The forecast 2012 growth rate is an easing from 7.2 per cent in 2011, as Asia’s main trading partners have yet to return to the growth rates they enjoyed before the global financial crisis of a few years ago. Meanwhile the prospects for the United States, the euro zone and Japan are uninspiring, with overall GDP growth set to stall at 1.1 per cent this year before gaining some lift to 1.7 per cent next year. 
“Asia’s high growth led to growth reductions in poverty but this was accompanied by rising inequality in many countries,” Zhuang said. 
His study showed that inequality increased in 11 of the 28 countries, and they cover 80 per cent of Asia’s population.
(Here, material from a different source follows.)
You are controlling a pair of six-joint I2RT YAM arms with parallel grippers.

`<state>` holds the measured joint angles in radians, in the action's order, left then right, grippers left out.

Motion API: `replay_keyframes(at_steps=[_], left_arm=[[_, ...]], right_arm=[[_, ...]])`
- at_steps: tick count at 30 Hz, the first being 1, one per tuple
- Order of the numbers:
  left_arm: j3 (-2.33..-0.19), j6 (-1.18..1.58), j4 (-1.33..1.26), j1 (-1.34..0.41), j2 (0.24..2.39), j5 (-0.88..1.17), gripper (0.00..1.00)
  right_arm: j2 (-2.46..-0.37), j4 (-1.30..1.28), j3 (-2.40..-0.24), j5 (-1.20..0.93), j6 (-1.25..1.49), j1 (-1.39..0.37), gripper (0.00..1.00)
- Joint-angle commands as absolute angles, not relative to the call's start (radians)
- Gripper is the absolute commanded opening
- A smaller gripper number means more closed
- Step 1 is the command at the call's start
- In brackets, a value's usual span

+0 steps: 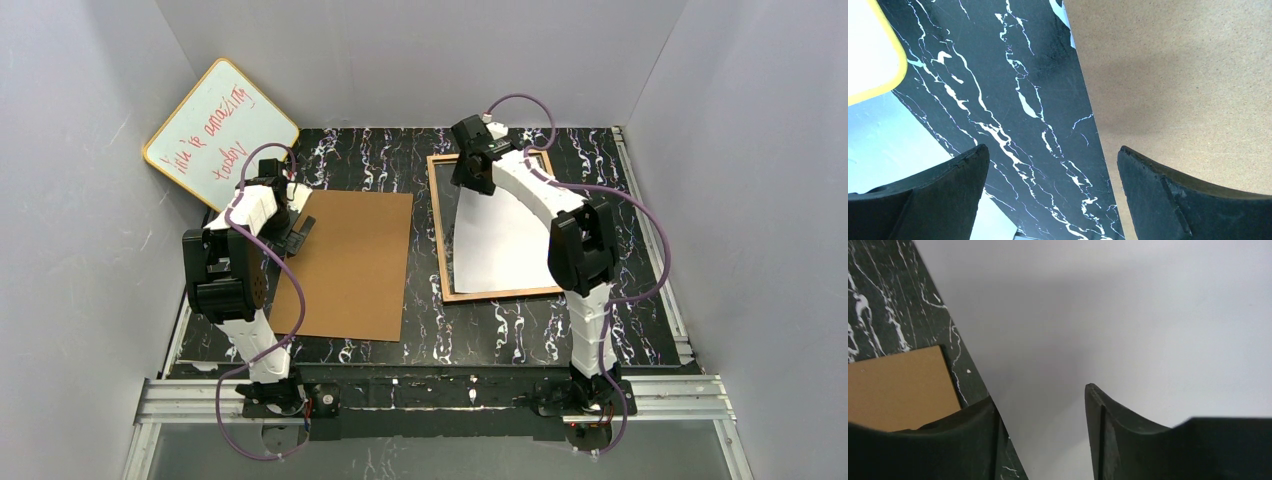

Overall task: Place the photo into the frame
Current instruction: Turn over the photo from the photo frame.

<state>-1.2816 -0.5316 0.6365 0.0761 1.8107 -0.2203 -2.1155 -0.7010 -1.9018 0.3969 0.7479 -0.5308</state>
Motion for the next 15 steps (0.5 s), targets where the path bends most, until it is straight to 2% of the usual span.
replay_keyframes(at_steps=[1,2,5,8,15], left_arm=[[-1.28,-0.544,0.664,0.074,1.778,-0.224,0.98],[-1.28,-0.546,0.664,0.074,1.778,-0.224,0.98],[-1.279,-0.548,0.665,0.074,1.776,-0.224,0.98],[-1.278,-0.547,0.667,0.073,1.776,-0.222,0.98],[-1.275,-0.549,0.666,0.074,1.777,-0.227,0.98]], right_arm=[[-2.125,-0.695,-1.934,0.349,0.701,-0.532,0.71],[-2.118,-0.688,-1.925,0.354,0.701,-0.532,0.75],[-2.104,-0.672,-1.912,0.347,0.701,-0.531,0.79],[-2.109,-0.67,-1.921,0.321,0.697,-0.531,0.98],[-2.087,-0.651,-1.904,0.275,0.691,-0.532,0.99]])
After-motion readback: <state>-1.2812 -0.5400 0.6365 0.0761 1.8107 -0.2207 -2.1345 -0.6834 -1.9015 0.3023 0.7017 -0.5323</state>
While the richest 1 per cent account for 6-8 per cent of total expenditures, the top 5 per cent get nearly 20 per cent of total spending. Asia’s rising wealth is fuelling inequality and income disparities, with the underprivileged at risk of being sucked into a vicious cycle of poverty and neglect.
Inequality can weaken the basis of growth, as this will lead to a waste of human capital, lack of social cohesion, a proportionally smaller middle class, impact on the quality of governance, and higher pressure for inefficient populist policies. 
“Technological progress, globalisation, and market-oriented reform have led to rapid growth in Asia, but working together they have favoured capital over labour, skilled labour over the unskilled, and cities/coastal regions over rural/inland areas,” Zhuang said.
Economic growth should be made more employment-friendly through more balanced composition of growth, support for the development of small and medium-sized enterprises – which are the biggest employers – removal of price distortions that discourage the use of labour, and strengthening of labour-market institutions that will in turn increase workers’ bargaining power over protection and minimum wages.
On the composition of growth, a study by Pranee Tinakorn, an economics lecturer at Thammasat University, found that while manufacturing generated 34 per cent of Thailand’s GDP in 2009, it employed only 15 per cent of the workforce. In contrast, agriculture employed 38 per cent of the workforce, but contributed only 9 per cent of GDP. 
“The economic structure causes inequality by favouring large businesses and owners of capital, not labour,” she said.